Se encontró en uno de los despachos de Ashlar Templeton. ¡Disfrutad!
Lestat de Lioncourt
Dormía. Estaba allí, echado en mi
cama y arropado con las mantas que había pedido para él. Sobre una
de las sillas del salón estaba su chaqueta, algo desgarrada y
manchada de sangre. Samuel negaba una y otra vez mientras nos veía
desde el pasillo. Yo no sabía bien por qué estaba ayudando a ese
muchacho, aunque en el fondo recordaba todo lo bueno que había hecho
Talamasca por mí ,y, por supuesto a los dos brujos que habían
cautivado mis pensamientos. Cabía la posibilidad de poder estar en
contacto con Taltos. Si había surgido uno del vientre, ya yermo y
débil, de esa mujer significaba que podía caber la posibilidad de
otro dentro de esa familia. Si bien, sólo podía verlo a él.
Me pregunté por qué tantas pericias
había pasado. Cuántos años había vivido bajo el techo de la Orden
de Talamasca hasta que le dieron una misión tan suicida; la cual, al
parecer, estaba siendo desastrosa y le habían pedido prácticamente
que se detuviera. Querían lejos de la familia a Yuri Stefano y su
jefe, aquel tal Aaron Lightner.
—Nos estamos metiendo en un lío y
nuestras vidas ya son complicadas—dijo desde la sala; sirviéndose
un whisky. Pude escuchar el tintineo de los hielos y la botella de
cristal abriéndose, para verter su contenido etílico de forma
abrupta y desmedida como siempre.
—Tú eres quien le ha salvado la
vida—respondí saliendo de la habitación.
—¿Qué querías que
hiciera?—contestó tras un largo suspiro—. ¿Dejarlo morir a
manos de enanos deformes?—dijo con cierto sarcasmo mirándome a los
ojos—. Odio a mi gente. De verdad, los odio. No voy a permitir que
maten a un inocente.
—Entonces, ¿cuál es el
problema?—dije sin perder detalle a su pequeña mano que aproximaba
el vaso a sus labios, algo gruesos y de dientes ligeramente
torcidos—. Dime, Samuel—murmuré inquieto.

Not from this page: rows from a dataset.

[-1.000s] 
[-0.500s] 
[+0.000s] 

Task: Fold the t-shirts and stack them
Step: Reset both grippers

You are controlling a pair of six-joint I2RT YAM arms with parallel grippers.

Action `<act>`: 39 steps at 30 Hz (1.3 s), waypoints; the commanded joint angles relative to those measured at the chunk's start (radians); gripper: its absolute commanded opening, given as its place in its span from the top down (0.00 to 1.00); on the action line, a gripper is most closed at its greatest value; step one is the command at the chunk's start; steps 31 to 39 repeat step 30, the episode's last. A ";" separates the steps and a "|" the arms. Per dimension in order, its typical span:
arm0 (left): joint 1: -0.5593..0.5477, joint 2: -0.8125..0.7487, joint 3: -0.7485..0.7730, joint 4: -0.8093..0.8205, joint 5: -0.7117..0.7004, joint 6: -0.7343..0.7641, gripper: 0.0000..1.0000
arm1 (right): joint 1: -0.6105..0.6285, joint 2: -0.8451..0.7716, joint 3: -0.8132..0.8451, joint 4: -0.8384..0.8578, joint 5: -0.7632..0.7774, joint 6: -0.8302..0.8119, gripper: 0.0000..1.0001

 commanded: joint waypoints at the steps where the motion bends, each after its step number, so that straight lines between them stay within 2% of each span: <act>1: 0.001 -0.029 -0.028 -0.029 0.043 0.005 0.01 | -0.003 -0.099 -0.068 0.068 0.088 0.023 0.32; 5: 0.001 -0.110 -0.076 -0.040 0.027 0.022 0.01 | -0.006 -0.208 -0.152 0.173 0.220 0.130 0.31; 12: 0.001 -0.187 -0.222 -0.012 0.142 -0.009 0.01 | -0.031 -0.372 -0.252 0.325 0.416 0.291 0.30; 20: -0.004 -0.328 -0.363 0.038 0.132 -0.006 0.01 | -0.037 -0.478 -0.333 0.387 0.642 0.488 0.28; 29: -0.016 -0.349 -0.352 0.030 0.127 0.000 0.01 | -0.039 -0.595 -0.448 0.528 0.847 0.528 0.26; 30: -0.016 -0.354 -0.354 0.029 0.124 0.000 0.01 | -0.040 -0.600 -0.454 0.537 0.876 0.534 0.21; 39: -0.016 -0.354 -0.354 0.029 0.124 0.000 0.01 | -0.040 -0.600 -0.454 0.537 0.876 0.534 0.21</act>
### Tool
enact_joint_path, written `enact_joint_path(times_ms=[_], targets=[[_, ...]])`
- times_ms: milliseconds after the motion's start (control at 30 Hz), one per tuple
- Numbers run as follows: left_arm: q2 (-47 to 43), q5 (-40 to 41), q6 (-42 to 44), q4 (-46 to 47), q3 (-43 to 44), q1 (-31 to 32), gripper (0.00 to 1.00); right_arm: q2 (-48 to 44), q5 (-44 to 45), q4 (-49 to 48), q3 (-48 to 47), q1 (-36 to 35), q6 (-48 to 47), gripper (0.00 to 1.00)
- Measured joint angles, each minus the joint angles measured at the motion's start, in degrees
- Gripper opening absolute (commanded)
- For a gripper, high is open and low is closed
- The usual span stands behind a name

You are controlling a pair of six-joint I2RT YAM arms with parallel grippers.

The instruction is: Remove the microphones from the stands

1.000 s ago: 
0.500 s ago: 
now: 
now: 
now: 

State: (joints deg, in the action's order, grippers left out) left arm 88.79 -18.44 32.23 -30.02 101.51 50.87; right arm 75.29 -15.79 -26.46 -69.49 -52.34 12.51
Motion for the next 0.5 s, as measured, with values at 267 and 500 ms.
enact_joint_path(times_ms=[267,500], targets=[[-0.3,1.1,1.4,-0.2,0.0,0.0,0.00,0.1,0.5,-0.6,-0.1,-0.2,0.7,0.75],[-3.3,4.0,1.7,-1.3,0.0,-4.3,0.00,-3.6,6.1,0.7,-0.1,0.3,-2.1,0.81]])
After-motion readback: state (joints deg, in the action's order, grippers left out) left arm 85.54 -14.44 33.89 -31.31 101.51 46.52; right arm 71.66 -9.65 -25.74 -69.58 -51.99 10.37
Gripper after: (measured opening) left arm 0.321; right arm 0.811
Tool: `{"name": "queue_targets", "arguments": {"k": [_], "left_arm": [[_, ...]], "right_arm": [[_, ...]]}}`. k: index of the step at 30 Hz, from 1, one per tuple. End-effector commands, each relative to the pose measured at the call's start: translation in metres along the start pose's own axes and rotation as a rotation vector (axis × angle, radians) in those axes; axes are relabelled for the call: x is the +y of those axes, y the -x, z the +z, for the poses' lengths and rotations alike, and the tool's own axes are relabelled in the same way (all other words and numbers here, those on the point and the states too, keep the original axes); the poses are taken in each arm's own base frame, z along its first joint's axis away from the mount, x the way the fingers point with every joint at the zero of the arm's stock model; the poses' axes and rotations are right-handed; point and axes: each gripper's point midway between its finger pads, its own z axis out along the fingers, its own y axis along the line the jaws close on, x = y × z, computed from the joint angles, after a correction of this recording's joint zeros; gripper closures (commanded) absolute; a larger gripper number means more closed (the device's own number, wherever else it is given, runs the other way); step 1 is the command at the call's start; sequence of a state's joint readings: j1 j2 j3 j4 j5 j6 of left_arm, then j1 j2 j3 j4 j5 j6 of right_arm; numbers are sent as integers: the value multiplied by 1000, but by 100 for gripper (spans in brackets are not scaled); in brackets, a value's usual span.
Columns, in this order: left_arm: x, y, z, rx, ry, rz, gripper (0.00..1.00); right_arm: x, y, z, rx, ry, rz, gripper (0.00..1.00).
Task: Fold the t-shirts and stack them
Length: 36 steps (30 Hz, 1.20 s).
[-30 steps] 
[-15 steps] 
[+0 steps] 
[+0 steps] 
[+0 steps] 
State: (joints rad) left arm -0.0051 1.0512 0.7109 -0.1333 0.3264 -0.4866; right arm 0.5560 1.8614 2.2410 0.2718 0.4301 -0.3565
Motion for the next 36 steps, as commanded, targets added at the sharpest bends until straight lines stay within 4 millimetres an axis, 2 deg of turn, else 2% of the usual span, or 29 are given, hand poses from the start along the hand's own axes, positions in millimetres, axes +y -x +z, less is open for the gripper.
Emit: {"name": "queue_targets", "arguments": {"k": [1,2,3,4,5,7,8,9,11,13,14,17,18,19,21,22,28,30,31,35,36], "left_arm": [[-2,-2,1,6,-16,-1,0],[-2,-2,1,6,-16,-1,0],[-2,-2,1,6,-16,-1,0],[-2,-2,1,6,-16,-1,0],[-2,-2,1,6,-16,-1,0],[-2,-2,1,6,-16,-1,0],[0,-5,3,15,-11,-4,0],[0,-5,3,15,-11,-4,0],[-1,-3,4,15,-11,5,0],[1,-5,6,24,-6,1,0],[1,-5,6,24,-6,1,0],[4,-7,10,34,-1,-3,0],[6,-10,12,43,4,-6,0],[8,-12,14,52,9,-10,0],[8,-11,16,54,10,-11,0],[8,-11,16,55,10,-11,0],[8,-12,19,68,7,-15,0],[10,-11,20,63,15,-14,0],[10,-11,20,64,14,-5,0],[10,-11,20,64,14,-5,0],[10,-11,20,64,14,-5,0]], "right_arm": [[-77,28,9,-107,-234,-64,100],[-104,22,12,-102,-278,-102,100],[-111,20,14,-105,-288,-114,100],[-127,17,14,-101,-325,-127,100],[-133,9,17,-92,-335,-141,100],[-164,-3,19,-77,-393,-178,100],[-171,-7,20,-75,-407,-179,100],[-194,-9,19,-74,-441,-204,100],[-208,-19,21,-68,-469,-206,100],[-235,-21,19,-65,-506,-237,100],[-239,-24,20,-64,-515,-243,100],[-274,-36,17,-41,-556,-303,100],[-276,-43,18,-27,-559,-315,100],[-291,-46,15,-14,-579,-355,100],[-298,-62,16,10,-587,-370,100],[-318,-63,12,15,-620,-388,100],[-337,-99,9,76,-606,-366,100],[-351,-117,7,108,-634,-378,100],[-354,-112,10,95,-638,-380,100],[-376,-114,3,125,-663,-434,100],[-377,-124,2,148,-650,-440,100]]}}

—Tú lo sabes, Ash—chistó y dio un
trago.
—¡Ah! ¡Enano del demonio!—exclamé
en voz baja mientras tomaba asiento en aquel sofá.
—¡Ah! ¡Gigante maldito!—respondió.
Ambos nos miramos echándonos a reír.
Él me sirvió un vaso de leche fría con hielo, me lo aproximó y se
sentó junto al fuego. Se quedó allí mirando como se consumía la
leña. No sé en qué pensaba, pero podía ver ciertos celos. Siempre
habíamos estado juntos. Éramos él y yo, dos proscritos. Los enanos
lo odiaban tanto como a mí. Éramos la cara y la cruz de una misma
raza y en medio, como no, los brujos.
Pasada una hora él se marchó. Según
me dijo tenía negocios pendientes. Posiblemente era una partida
ilegal de cartas. Por mi parte me fui al dormitorio, miré la herida
de Yuri y acaricié sus cabellos azabaches. Ese gitano tenía un
espíritu tan limpio y libre que me entusiasmaba. Hacía mucho tiempo
que no veía una belleza tan exótica y agradable. Era un hombre
joven, de unos treinta años, y yo un milenario Taltos que comenzaba
a tener canas.
Me recosté al lado del chico, lo
abracé por la cintura y aspiré su aroma. Si algo malo pasaba, fuese
lo que fuese, no quería morir solo. Deseaba tener contacto con algún
brujo poderoso o al menos fallecer amando a ese chico. Porque fueron
tan sólo unas horas, pero algo en mí se movió por dentro. Quizá
fue un oscuro secreto que llevaba siglos allí formándose y estalló
cuando el apareció. Nunca lo olvidaré. No podré olvidar ese olor
corporal, esa piel cálida y esa forma de respirar profunda dejándose
llevar por el cansancio y la fiebre.